With TJ Byers
I’ve heard that consistently turning on and off electronic components, such as a television or computer, will create a small amount of damage to the circuitry. Because of this, it is actually better to leave these devices on all the time. Is there any truth to this?
What you describe is called in-rush current, and it applies to all forms of electronics. In incandescent lamps and CRT filaments, it’s caused by the difference in resistance of the heating element, which has less resistance when cold than hot. Hence, there is a big surge of current followed by reduced current as the filament heats. Destructive in-rush current also applies to power supplies, where the surge current is caused by the initial charging current of the capacitors.
A fully discharged cap behaves like a short circuit when voltage is applied — current that has to be absorbed by the rectifier diodes and pass transistors. And like a hot wire, the in-rush current decreases with time.
As to leaving the electronics on or turning them off, that’s a topic for debate. While the electronic device is running, it generates heat. Heat is an enemy of electronic components and shortens their life proportional to ambient temperature. Frequent on/off power cycling of the device, on the other hand, will take its toll in in-rush current. So which to choose?

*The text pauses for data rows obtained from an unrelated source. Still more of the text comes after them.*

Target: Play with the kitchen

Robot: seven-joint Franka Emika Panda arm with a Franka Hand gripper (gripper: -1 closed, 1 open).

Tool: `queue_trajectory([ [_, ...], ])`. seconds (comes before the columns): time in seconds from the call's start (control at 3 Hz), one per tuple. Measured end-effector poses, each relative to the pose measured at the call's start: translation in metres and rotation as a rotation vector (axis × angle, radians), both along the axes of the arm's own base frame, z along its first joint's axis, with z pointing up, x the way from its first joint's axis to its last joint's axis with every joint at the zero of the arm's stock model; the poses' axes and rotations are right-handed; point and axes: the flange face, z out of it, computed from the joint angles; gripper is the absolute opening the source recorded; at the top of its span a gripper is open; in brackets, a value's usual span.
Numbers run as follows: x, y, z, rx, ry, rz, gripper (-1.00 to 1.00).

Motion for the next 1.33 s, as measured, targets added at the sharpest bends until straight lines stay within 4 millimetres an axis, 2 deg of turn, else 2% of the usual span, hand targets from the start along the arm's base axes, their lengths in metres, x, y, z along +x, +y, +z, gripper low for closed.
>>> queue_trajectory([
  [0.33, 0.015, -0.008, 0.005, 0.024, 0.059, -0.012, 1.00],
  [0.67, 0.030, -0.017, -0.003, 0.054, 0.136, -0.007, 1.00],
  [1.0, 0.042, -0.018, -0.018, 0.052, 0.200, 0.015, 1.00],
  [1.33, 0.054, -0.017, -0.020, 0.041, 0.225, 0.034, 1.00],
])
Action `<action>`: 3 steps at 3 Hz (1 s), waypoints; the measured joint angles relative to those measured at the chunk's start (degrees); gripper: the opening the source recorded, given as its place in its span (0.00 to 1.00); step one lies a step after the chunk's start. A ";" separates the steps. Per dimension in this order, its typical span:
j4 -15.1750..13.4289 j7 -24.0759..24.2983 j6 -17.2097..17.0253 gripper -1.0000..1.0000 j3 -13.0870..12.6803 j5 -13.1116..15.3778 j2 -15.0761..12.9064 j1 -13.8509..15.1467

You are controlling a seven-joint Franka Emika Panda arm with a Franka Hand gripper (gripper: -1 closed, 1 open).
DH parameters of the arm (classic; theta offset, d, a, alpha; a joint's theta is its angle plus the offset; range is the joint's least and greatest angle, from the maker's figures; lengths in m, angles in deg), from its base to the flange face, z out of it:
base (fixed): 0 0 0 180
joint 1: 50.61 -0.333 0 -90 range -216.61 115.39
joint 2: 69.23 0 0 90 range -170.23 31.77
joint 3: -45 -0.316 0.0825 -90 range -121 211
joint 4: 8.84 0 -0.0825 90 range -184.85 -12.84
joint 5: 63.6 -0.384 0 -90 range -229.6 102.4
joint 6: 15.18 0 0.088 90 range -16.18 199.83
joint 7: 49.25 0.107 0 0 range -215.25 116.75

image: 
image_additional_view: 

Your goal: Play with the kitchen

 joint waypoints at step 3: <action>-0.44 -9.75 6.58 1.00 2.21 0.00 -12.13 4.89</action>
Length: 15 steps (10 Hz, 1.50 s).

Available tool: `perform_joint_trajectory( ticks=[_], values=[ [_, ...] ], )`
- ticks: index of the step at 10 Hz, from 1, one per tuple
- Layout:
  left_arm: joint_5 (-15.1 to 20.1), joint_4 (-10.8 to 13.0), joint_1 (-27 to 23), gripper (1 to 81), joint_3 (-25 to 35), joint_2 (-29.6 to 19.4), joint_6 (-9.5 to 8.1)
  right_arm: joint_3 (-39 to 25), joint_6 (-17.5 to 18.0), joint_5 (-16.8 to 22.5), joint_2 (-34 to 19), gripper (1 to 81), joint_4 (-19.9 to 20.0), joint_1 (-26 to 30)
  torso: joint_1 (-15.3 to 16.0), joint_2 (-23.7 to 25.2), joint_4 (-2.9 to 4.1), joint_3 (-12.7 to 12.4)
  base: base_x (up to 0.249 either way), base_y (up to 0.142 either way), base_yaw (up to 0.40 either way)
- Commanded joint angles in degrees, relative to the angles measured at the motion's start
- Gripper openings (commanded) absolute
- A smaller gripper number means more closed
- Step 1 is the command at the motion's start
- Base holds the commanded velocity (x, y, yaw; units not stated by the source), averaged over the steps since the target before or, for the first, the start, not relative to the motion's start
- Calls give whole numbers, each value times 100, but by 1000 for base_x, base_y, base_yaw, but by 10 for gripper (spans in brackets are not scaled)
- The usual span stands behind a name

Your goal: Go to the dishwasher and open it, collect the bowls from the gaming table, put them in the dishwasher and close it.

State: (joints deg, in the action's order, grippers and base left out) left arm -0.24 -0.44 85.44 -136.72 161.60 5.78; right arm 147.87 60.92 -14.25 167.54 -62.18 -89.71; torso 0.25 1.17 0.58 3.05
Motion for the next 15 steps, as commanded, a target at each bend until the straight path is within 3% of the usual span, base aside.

The ideal solution is to limit the in-rush current to a safe level, then operate the device for only as long as you need it. This can be done using an in-rush current limiter (ICL — a negative temperature coefficient thermistor). From he Table 1, select the correct ICL from the Steady Amps or Rated Watts columns that most closely matches your equipment requirements. ICLs can be purchased from several sources, including Digi-Key.